Your task is to reproduce exactly the lines that run from the beginning of the data through the line where "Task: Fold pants" appears.

- - - - - - -

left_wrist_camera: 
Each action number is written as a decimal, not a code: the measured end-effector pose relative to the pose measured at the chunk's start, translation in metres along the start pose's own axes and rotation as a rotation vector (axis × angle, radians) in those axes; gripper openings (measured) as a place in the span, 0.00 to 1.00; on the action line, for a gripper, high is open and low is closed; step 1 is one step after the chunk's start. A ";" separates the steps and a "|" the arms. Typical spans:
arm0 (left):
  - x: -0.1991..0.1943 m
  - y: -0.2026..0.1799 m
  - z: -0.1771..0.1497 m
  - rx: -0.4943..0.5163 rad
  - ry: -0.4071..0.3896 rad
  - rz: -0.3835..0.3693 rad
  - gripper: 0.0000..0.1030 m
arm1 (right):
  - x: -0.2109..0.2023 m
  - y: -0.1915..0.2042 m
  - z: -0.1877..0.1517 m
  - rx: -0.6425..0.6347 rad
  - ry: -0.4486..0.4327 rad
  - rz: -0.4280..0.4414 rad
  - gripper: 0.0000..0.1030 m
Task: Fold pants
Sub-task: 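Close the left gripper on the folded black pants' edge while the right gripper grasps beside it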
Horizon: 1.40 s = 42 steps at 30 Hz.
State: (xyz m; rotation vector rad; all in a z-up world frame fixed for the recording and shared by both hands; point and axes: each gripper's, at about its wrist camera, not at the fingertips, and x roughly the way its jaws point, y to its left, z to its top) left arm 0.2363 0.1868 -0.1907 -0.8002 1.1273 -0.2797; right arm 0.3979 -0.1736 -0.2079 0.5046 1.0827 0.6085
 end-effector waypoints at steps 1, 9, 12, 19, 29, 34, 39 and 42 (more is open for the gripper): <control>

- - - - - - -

* [Result]
left_wrist_camera: 
Each action number is written as a decimal, not a code: the measured end-effector pose relative to the pose measured at the chunk's start, translation in metres along the start pose's own axes and rotation as a rotation vector (axis × angle, radians) in those axes; gripper openings (measured) as a place in the span, 0.00 to 1.00; on the action line, for a gripper, high is open and low is closed; step 1 is one step after the chunk's start. A ";" separates the steps and a "|" the arms. Typical spans:
arm0 (left):
  - x: -0.1991..0.1943 m
  - y: -0.2026..0.1799 m
  - z: -0.1771..0.1497 m
  - rx: -0.4943..0.5163 rad
  - ry: -0.4071..0.3896 rad
  - rz: -0.3835..0.3693 rad
  - gripper: 0.0000..0.1030 m
arm1 (right):
  - x: -0.2109..0.2023 m
  - y: -0.1915..0.2042 m
  - z: -0.1877..0.1517 m
  - rx: -0.6425..0.6347 rad
  - ry: -0.4486..0.4327 rad
  - rz: -0.4280..0.4414 rad
  - gripper: 0.0000..0.1030 m
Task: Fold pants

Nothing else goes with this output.